## About this exercise:
Return only the stretch of the material below that begins with the line containing "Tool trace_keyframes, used" and ends with the line containing "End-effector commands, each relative", exactly; both of those lines belong to it.
(Source material begins)
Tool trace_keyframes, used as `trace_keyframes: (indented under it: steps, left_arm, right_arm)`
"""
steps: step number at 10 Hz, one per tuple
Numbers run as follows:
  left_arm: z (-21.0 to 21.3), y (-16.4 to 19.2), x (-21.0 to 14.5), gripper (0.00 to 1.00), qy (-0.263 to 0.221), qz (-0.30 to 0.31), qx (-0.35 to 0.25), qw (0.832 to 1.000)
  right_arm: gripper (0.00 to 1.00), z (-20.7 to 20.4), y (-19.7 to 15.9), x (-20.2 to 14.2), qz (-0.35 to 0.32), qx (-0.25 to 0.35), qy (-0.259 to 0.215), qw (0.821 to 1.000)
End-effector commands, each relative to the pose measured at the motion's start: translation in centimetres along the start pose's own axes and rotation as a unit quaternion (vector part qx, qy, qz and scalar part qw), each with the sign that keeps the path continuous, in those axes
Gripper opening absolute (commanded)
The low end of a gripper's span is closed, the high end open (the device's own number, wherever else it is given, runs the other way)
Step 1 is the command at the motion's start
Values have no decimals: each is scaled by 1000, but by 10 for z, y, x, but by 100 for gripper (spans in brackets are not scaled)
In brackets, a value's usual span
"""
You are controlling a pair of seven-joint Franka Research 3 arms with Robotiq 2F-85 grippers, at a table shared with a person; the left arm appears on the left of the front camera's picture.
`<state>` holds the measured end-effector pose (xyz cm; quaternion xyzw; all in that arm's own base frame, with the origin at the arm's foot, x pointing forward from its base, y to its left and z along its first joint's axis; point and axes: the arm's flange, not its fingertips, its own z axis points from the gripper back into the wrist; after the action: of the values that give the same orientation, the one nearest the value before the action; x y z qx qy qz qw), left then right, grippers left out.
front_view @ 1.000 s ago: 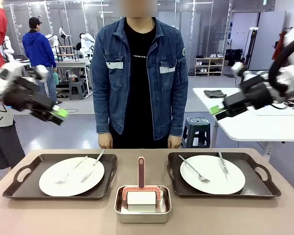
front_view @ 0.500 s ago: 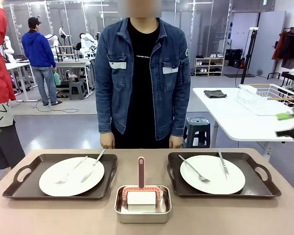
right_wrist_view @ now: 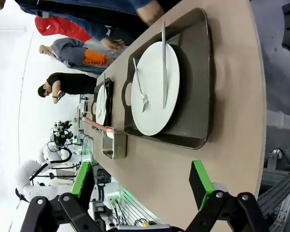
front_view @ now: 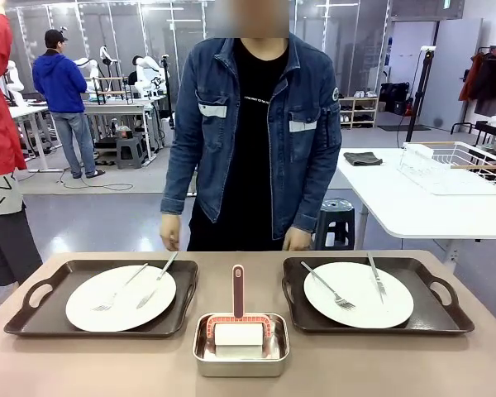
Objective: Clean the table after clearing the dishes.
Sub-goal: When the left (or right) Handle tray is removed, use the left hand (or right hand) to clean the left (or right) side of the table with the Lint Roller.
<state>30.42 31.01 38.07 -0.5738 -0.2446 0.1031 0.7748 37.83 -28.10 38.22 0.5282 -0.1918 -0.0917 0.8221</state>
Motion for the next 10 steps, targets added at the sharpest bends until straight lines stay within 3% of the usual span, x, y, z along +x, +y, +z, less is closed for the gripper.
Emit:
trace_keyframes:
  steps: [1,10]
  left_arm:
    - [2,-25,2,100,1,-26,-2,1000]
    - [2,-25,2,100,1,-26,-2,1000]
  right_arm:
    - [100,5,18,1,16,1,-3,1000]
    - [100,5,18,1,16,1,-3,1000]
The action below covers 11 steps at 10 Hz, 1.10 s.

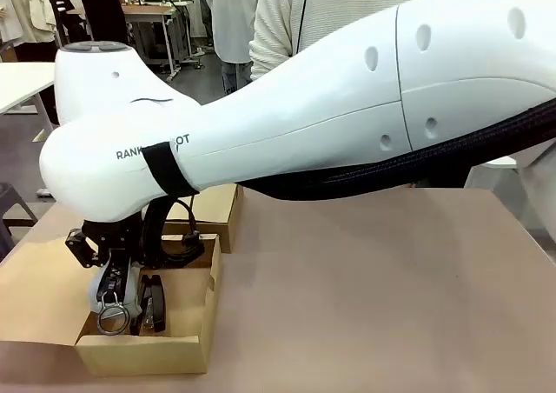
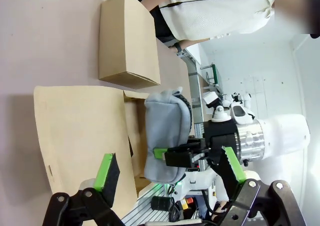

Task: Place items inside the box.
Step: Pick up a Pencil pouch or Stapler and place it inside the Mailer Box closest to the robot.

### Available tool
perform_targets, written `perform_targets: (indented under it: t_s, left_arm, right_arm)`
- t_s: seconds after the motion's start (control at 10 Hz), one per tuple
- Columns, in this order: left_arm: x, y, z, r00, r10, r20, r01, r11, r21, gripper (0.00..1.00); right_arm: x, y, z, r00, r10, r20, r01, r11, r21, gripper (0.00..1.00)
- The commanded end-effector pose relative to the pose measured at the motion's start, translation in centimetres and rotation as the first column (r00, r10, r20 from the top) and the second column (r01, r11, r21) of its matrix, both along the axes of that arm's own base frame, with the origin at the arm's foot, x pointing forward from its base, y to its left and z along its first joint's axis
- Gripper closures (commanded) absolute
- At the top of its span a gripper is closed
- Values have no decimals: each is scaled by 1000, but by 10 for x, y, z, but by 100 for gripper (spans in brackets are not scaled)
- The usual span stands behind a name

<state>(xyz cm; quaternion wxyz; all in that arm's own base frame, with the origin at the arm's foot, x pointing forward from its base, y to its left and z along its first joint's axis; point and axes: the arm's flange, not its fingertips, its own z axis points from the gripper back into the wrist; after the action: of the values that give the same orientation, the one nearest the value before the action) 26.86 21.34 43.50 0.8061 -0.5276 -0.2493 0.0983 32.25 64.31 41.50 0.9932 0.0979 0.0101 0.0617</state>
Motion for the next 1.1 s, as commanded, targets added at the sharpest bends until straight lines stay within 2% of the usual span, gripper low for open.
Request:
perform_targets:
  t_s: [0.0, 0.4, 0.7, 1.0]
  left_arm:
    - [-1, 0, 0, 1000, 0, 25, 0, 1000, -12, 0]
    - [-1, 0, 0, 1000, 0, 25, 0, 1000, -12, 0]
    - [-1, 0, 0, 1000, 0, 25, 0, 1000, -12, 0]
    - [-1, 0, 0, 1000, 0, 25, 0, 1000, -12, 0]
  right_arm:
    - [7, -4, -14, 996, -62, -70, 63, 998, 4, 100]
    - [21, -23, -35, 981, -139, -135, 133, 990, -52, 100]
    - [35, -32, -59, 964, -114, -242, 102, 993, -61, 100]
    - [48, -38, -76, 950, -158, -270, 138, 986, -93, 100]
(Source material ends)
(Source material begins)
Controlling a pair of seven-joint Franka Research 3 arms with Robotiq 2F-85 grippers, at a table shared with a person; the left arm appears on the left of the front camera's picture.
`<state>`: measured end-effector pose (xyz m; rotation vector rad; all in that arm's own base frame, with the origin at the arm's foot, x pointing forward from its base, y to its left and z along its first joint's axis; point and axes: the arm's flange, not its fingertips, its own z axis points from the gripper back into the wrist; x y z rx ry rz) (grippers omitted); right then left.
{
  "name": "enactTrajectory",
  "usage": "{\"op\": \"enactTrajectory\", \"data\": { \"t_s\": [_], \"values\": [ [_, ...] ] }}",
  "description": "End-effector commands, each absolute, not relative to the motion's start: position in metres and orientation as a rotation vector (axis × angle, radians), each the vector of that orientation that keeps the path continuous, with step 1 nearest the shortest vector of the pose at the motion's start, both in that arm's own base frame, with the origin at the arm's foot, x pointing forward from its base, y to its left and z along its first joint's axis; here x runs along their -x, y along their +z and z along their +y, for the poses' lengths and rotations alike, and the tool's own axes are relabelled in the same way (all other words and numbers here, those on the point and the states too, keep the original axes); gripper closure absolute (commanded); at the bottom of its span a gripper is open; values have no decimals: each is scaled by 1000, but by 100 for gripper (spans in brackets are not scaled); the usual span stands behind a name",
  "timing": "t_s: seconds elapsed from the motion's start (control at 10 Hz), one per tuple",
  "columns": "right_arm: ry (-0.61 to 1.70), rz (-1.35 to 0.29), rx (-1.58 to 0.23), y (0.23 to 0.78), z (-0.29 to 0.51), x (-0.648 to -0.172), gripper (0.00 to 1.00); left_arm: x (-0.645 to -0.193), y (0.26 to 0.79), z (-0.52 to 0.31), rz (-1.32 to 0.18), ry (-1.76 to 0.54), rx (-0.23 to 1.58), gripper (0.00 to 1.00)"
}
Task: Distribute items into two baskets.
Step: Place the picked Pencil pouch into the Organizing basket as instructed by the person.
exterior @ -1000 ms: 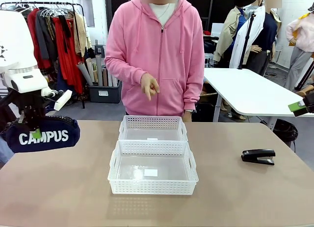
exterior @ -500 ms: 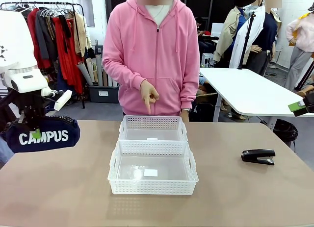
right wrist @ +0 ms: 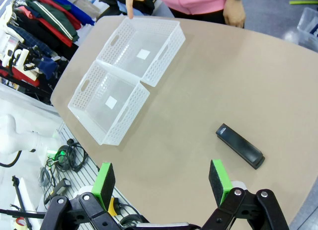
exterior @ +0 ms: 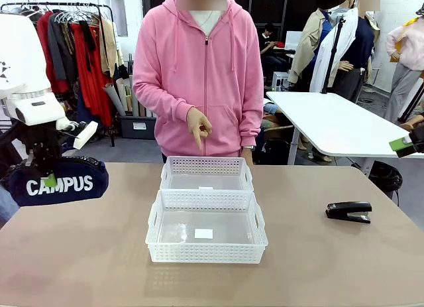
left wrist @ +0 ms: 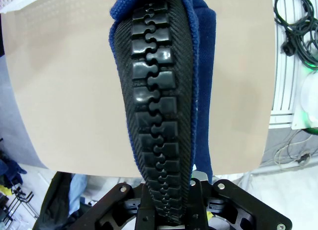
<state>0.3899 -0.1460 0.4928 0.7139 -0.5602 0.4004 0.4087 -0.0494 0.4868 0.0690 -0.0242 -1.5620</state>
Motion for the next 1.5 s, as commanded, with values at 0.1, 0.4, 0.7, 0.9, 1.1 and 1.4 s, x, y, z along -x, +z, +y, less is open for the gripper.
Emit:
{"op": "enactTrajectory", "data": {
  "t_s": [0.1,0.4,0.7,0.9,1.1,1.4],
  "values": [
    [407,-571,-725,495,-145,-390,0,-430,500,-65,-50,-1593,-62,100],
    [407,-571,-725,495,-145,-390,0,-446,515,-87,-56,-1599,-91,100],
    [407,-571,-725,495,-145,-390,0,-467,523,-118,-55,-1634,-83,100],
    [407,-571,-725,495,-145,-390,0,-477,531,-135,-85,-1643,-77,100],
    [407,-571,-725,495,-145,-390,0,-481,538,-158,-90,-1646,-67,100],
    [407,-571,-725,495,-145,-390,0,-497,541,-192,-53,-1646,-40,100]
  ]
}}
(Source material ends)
## Result for this task:
Tool trace_keyframes, used as `trace_keyframes: (indented under it: steps, left_arm, right_arm)`
"""
steps: step number at 10 Hz, one per tuple
Numbers run as follows:
  left_arm: z (-21.0 to 21.3), y (-16.4 to 19.2), x (-21.0 to 14.5), gripper (0.00 to 1.00), qy (-0.263 to 0.221), qz (-0.30 to 0.31), qx (-0.35 to 0.25), qw (0.832 to 1.000)
  right_arm: gripper (0.00 to 1.00), z (-20.7 to 20.4), y (-19.7 to 15.9), x (-20.2 to 14.2), qz (-0.35 to 0.32), qx (-0.25 to 0.35), qy (-0.259 to 0.215), qw (0.821 to 1.000)
End-effector commands, each relative to the pose measured at the motion's start: translation in centimetres along the start pose's own axes and rotation as a unit quaternion (vector part qx, qy, qz and scalar part qw), each with the sign that keeps the path continuous, in those axes

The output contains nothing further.